Her eyes softened as she looked me over carefully. "Actually, I am angry enough to let you hit on me but then I would probably chicken out and that would piss you off. I probably should just go to the lobby and wait for him to get back."
"That would probably be safer but then you will probably be angrier later because you haven't eaten. So let me rephrase my offer. I have been traveling for two weeks and have eaten every meal alone on this trip. I would enjoy sharing a meal with you and just talk. No paybacks necessary."
She looked at me and broke a small smile. "I'll take you up on your offer on one condition."
"What's that?"
"We don't talk about work or our spouses or personal things like that. I just want to be swayed by your charm and wit. How is that?"
"I might disappoint you. My friends tell me that the only way I will ever have any charm is if I go to the candy store and buy them and they say that when they handed out wit, I only got half an order." I gave her my best smile.
Her smile broadened in return, "I think that your friends are idiots. You are obviously intelligent and charming. As for the wit, we will see. I accept your offer."
"Good; because they just called my name. Shall we go dine, my lady?" I offered her my arm.
She took it and replied, "It will be my pleasure, kind sir."
The hostess led us to a table for two in the dining room. It was by the window and looked out over the swimming pool area. As we sat down, a waitress descended on us with menus and asking what we would like to drink.
I looked at my dinner guest and raised my eyebrow. She replied, "I think I will just have water with lemon. Thank you."
I replied, "That is fine for now but I would suggest some wine with dinner. Red or white?"

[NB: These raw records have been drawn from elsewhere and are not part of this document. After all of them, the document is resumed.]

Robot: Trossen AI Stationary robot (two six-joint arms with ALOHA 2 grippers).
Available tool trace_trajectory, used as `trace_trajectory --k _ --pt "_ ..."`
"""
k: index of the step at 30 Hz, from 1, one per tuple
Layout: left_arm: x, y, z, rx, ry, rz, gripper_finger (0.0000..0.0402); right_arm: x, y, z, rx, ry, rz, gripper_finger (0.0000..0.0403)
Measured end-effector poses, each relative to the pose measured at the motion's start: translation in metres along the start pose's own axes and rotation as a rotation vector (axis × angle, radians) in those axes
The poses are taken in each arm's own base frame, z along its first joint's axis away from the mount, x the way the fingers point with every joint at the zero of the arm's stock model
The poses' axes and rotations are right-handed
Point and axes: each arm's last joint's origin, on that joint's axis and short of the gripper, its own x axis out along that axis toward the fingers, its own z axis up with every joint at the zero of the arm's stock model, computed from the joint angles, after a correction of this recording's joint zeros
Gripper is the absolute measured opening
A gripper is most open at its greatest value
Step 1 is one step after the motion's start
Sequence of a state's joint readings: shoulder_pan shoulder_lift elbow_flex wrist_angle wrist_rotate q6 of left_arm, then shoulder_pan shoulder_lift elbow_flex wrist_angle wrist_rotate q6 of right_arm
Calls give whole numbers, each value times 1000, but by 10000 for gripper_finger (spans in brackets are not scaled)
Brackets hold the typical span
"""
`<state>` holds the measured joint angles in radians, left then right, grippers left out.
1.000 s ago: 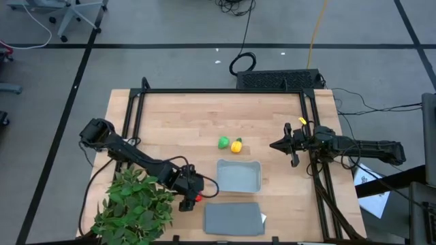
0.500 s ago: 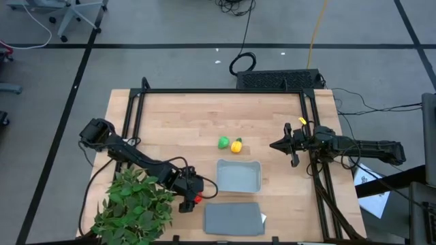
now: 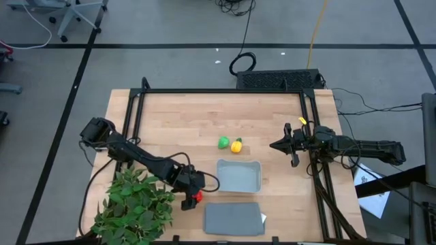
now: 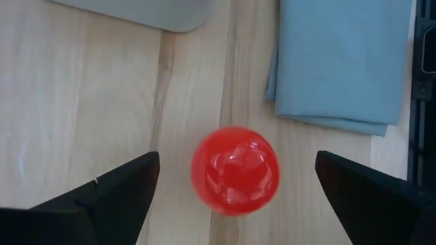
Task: Pick and placing Produce into tupperware
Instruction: Put the red tomato into the gray bin
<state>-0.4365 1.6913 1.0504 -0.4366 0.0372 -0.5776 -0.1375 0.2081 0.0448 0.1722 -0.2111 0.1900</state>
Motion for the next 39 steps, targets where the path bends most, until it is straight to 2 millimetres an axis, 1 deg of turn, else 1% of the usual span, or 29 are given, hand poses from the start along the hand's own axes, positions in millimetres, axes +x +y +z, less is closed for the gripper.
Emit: trace_trajectory --k 6,10,18,24,29,39 --pt "0 -4 0 45 -23 -2 399 0 0 0 0 0 0 0" --pt "2 -9 -2 108 -44 4 399 0 0 0 1 0 0 0" --pt "29 -9 -11 169 31 41 399 0 0 0 0 0 0 0" --pt "42 -8 -15 173 71 34 399 0 0 0 0 0 0 0" --pt "46 -7 -15 177 69 48 399 0 0 0 1 3 -1 0" --pt "47 -7 -15 179 61 64 396 0 0 -1 2 7 -1 0"
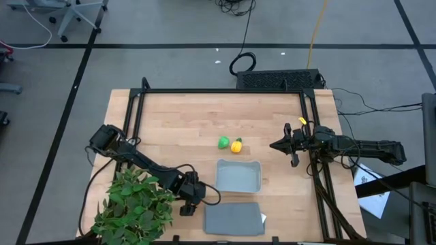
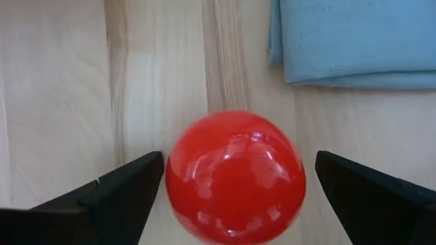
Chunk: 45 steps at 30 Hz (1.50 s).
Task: Pick and placing Produce into tupperware
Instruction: Put the red tomato into the gray bin
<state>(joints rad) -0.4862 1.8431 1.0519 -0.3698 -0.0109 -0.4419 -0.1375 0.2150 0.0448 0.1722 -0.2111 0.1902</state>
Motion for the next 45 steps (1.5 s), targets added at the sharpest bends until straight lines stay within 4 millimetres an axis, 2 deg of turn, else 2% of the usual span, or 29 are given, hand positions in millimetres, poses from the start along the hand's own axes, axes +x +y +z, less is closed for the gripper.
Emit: trace_trajectory --k 12,17,20,25,29,37,45 --pt "1 2 0 0 -4 27 285 0 0 0 0 0 0 0" --pt "1 1 0 1 -4 25 255 0 0 0 0 0 0 0" --pt "1 1 0 2 -5 24 256 0 0 0 0 0 0 0" --pt "-4 3 1 20 -1 10 280 0 0 0 0 0 0 0" --pt "-21 6 7 34 -8 13 282 0 0 0 -1 -1 0 0" --pt "-56 26 12 3 -33 40 253 1 0 -1 0 14 -3 0" --pt "-74 48 18 9 -56 71 279 2 -1 -2 5 26 -5 0"
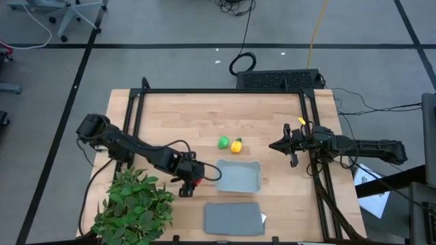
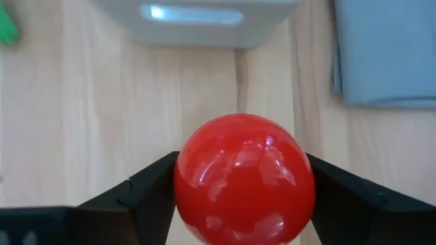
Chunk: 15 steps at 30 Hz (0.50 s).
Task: Pick and placing Produce into tupperware
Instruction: Put the red tomato into the gray bin
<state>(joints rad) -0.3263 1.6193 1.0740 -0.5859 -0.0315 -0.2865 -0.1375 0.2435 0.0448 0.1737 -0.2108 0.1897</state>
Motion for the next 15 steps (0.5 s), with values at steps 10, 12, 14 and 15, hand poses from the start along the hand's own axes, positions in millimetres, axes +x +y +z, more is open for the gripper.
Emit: trace_trajectory --k 10,12,14,15 --pt "-3 27 8 -58 -30 29 256 0 0 0 8 3 0 0" --pt "-3 30 9 -72 -34 34 259 0 0 0 8 3 0 0" --pt "-3 33 10 -79 -34 37 266 0 0 0 8 3 -1 0" --pt "-3 34 10 -82 -35 39 270 0 0 0 8 3 0 0"
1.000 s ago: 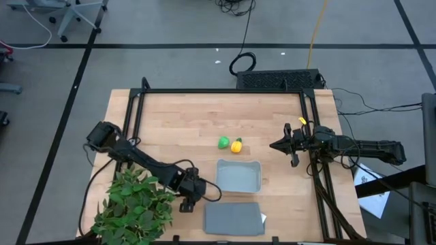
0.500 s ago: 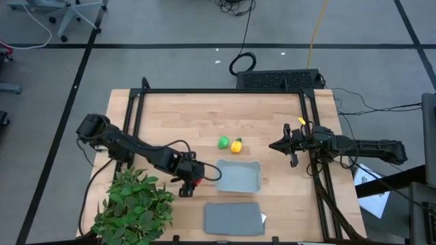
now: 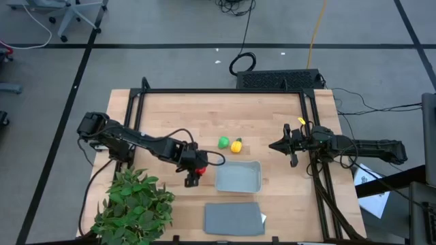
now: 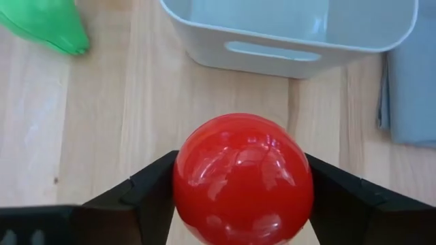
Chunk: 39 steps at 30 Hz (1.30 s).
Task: Pick and placing Produce into tupperware
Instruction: Put the red tomato into the gray bin
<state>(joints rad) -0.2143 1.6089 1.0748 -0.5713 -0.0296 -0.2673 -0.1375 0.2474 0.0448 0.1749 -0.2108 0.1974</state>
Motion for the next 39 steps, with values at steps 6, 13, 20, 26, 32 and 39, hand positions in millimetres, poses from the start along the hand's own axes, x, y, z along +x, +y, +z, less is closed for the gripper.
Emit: trace_trajectory --k 6,13,20,26,32,39 --pt "0 2 4 -7 -35 -8 270 0 0 0 0 0 0 0" --pt "-13 5 29 -36 -160 -53 258 0 0 0 0 0 0 0" --pt "-34 9 57 12 -267 -43 268 0 0 0 0 0 0 0" --pt "-52 11 78 72 -372 -13 255 0 0 0 0 0 0 0" --pt "-50 8 106 146 -473 -3 266 0 0 0 0 -1 0 0" --pt "-27 1 136 215 -462 -54 259 1 0 0 1 4 -1 0"
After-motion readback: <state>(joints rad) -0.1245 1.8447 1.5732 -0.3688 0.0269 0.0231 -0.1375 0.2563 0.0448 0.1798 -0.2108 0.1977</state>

She hesitated for a moment and then smiled, "White, if that is what you are having."
"That is what I will have." I ordered a nice German Riesling that would go well with most of the items on the menu. "Now, if I may suggest, I think that we should tell each other our names so that we can pretend that we are long lost lovers reunited by pure chance. I am Bob."
She blushed at my image and then replied, "Bob, I assume that is short for Robert?"

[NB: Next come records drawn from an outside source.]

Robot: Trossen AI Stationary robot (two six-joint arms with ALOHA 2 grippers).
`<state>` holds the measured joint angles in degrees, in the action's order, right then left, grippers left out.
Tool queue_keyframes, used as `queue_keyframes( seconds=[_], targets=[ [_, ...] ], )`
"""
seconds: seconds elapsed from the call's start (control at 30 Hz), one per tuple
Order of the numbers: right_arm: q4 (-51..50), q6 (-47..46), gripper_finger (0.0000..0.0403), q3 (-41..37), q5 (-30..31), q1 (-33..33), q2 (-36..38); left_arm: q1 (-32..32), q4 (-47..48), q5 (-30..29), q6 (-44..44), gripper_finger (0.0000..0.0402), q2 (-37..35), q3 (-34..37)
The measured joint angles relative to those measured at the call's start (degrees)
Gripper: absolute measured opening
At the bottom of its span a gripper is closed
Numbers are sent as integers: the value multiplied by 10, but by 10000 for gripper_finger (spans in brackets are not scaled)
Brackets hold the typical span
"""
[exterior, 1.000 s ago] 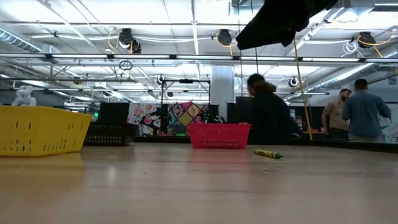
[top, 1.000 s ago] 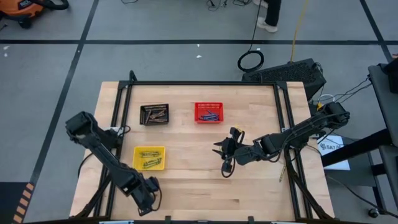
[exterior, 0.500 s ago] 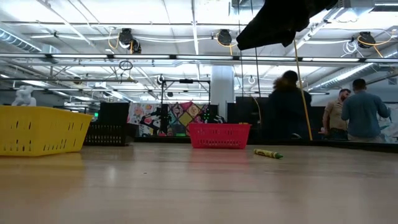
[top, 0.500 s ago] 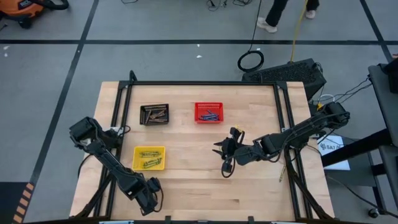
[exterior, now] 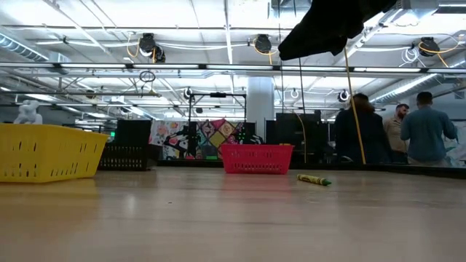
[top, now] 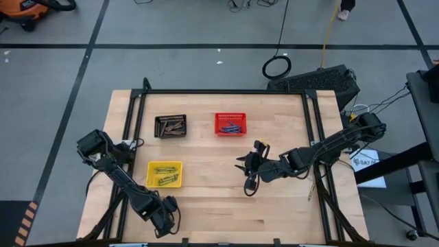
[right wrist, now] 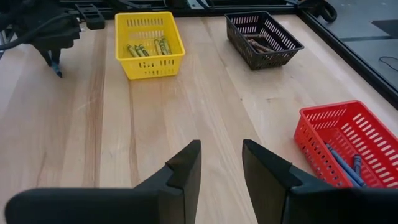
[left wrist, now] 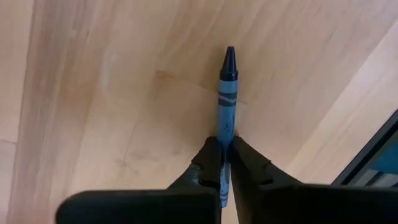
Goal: Sort crayons
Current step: Put the blue crayon into the red bin
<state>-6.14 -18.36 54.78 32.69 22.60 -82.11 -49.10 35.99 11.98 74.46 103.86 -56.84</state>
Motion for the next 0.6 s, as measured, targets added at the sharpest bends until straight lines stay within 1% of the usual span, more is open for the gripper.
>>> queue_keyframes(
  seconds=[0.17,0.33,0.47,0.6],
  targets=[
    [-2,0,105,0,0,0,0,0,1,3,-13,7,-13,2],
    [-2,0,105,0,0,0,0,-3,37,-2,-19,3,-46,-9],
    [-4,8,105,0,0,0,0,-2,58,-30,-31,2,-92,-23],
    [-6,12,105,0,0,0,0,5,92,-75,-50,2,-134,-23]
  ],
)
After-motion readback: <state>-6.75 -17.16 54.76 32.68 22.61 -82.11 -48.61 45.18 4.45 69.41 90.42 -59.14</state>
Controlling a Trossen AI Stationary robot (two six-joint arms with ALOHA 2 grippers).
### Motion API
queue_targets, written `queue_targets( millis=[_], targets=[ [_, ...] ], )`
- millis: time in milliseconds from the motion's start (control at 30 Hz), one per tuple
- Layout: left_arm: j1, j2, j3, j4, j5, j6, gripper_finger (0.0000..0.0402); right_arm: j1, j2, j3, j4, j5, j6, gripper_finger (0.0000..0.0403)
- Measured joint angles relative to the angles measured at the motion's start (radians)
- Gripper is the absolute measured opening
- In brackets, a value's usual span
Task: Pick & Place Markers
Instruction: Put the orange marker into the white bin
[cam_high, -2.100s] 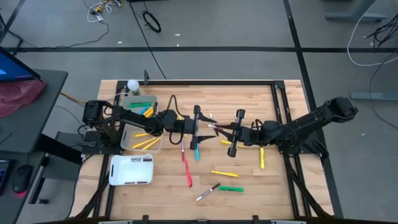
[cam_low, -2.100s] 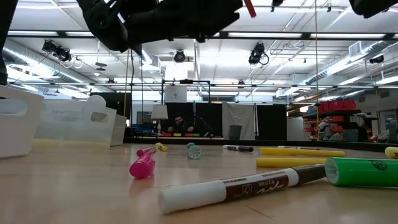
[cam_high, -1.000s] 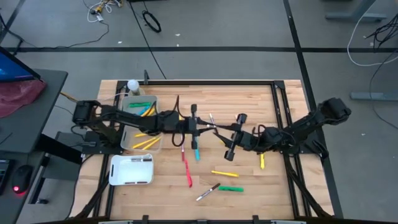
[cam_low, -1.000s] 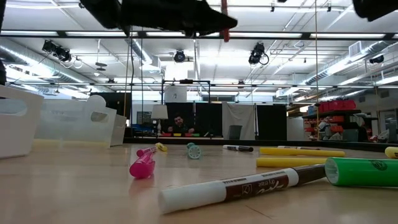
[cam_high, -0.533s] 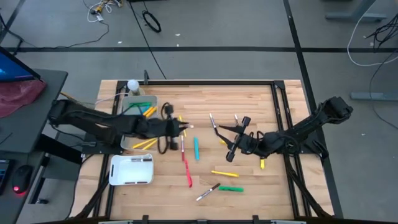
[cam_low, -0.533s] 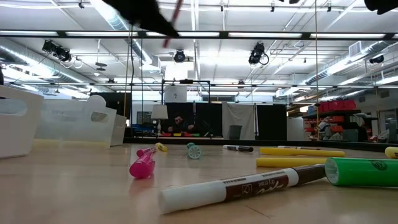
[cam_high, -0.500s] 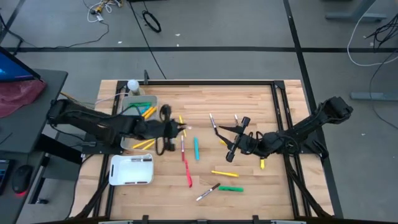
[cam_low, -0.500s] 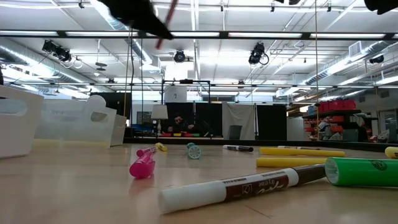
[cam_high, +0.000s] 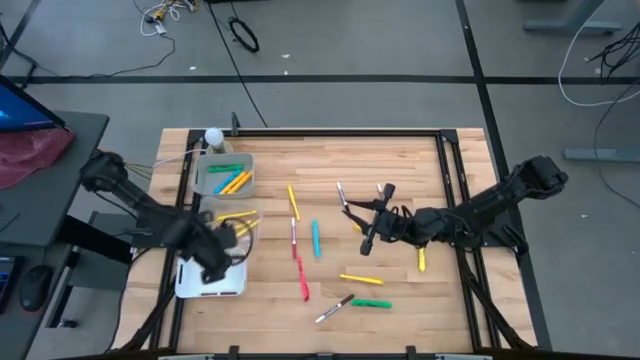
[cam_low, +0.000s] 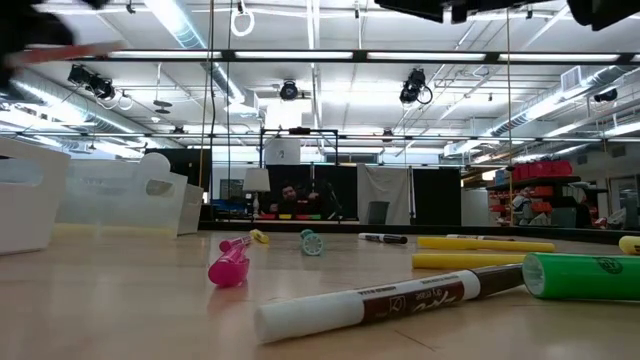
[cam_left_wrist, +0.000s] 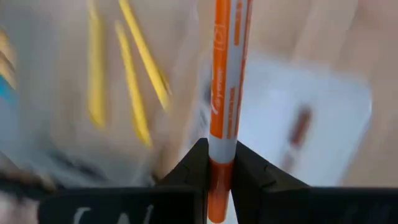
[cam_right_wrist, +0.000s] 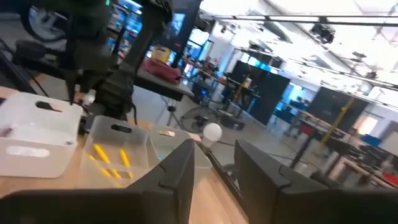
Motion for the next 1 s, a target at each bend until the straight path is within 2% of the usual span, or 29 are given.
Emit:
queue_targets(
  millis=[167, 267, 367, 467, 733, 1000],
  targets=[
    [-0.165, 0.001, -0.094, 0.037, 0.199, -0.276, 0.0048, -0.059, 0.000, 0.000, -0.006, -0.144, 0.018, 0.0114],
    [-0.247, 0.001, -0.158, 0.115, 0.278, -0.359, 0.0045, -0.088, 0.000, 0.000, -0.006, -0.193, 0.020, 0.0114],
    [-0.282, 0.001, -0.218, 0.167, 0.289, -0.376, 0.0046, -0.107, 0.000, 0.000, -0.006, -0.216, 0.025, 0.0114],
    [-0.267, 0.001, -0.263, 0.175, 0.284, -0.374, 0.0055, -0.114, 0.000, 0.000, -0.007, -0.217, 0.036, 0.0114],
    [-0.153, 0.007, -0.319, 0.277, 0.281, -0.188, 0.0049, -0.125, 0.000, 0.000, -0.032, -0.217, 0.033, 0.0114],
    [-0.118, 0.134, -0.321, 0.282, 0.277, 0.075, 0.0057, -0.148, 0.000, 0.000, -0.042, -0.217, 0.023, 0.0114]
  ],
)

"Yes but only two people call me that. My mother calls me Robert when she is frustrated with me, which is often, and my boss, who is just rather old fashioned. And you are?"
"I am Phyllis but my friends all call me Phyl."

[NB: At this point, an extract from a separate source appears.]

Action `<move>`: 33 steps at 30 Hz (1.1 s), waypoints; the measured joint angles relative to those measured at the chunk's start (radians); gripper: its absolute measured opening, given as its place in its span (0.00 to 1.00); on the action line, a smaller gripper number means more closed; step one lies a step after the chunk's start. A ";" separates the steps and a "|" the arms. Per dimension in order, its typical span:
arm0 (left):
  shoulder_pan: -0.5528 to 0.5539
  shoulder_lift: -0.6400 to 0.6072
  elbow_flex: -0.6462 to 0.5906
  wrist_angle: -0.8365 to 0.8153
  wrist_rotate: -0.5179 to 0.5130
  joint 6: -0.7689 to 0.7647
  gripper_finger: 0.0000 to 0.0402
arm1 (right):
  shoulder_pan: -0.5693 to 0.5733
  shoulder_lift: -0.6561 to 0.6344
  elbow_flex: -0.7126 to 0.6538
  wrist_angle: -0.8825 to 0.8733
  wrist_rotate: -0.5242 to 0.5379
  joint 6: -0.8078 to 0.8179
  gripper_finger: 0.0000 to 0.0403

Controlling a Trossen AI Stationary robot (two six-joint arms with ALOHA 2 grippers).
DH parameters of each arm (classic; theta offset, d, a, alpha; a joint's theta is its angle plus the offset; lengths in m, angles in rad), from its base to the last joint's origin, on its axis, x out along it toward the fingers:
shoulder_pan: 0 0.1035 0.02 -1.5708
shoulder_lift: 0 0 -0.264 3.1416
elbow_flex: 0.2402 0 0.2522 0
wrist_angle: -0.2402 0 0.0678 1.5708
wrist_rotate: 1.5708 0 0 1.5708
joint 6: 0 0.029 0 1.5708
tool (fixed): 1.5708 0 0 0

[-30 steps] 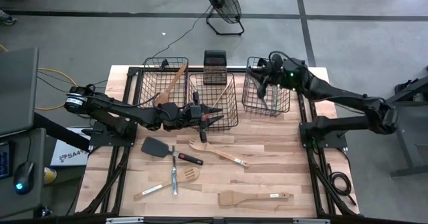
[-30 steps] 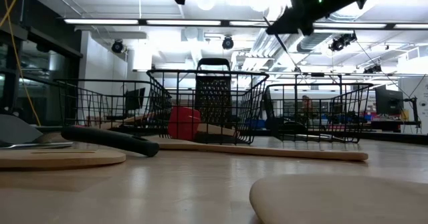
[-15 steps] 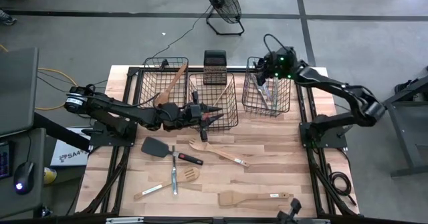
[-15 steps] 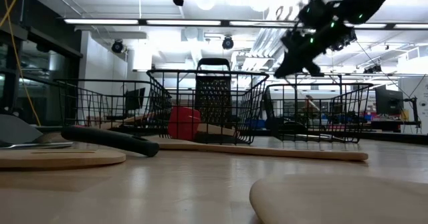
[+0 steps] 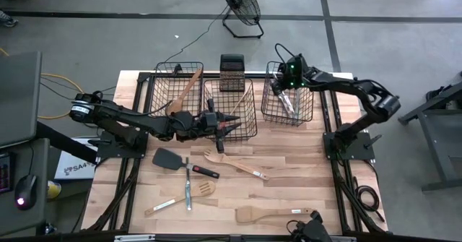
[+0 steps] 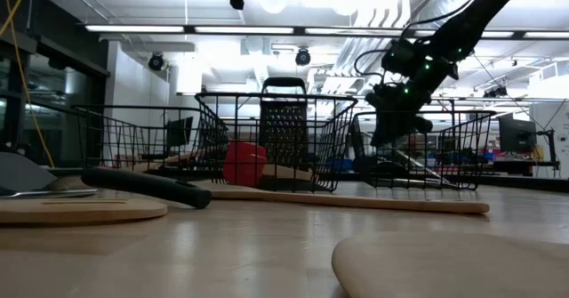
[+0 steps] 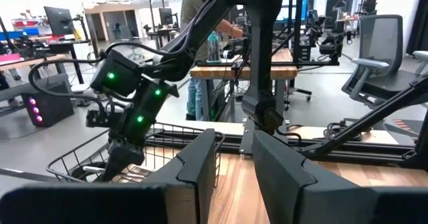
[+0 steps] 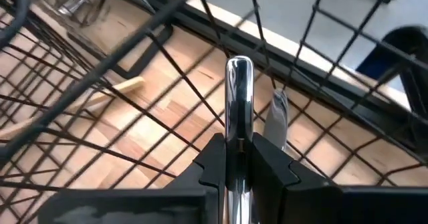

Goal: Pick & Place Kitchen Items
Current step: Put the silver table knife into the right wire basket

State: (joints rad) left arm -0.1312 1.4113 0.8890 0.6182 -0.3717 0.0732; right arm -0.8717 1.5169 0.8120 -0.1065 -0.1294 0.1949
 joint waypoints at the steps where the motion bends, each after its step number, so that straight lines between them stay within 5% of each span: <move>1: 0.000 0.000 0.000 0.000 0.000 -0.001 0.25 | -0.002 0.005 0.000 0.000 0.000 0.012 0.09; 18: 0.000 0.000 0.000 0.000 -0.047 -0.056 0.25 | -0.007 0.015 0.000 -0.054 0.099 0.055 0.15; 33: 0.000 -0.021 0.000 -0.068 -0.050 -0.059 0.25 | -0.007 -0.063 0.000 -0.033 0.022 0.014 0.17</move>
State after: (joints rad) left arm -0.1314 1.3908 0.8888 0.5505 -0.4213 0.0145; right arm -0.8791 1.4535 0.8116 -0.1394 -0.1079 0.2092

"That's odd. I know several Phils and they all have hairy arms and hairier beards."
She grinned, "I'll let mine grow out tonight and if we cross paths in the morning, you can see my beard."
I grinned back, "Frankly, I like the way you look clean shaven. Keep it that way."
She responded, "Thanks, I think I will. So now Bob, I thought that they shorted you on wit; it doesn't appear that way to me."
"You don't know my friends. Their idea of wit is fart jokes."
"I didn't realize that you knew the people I work with." We both snickered as the waitress came with the bottle of wine and hovered waiting to take our order.
Again I looked at Phyllis with a raised eyebrow. I guessed that she was concerned about the cost of the meal and said, "Why don't you order for me? I will enjoy anything." She responded.
I looked at the waitress and said, "I think that we will have a shrimp cocktail for two followed by the grilled halibut with potatoes and the vegetable of the day."
The waitress replied, "Good choice. The halibut is very good today and very fresh."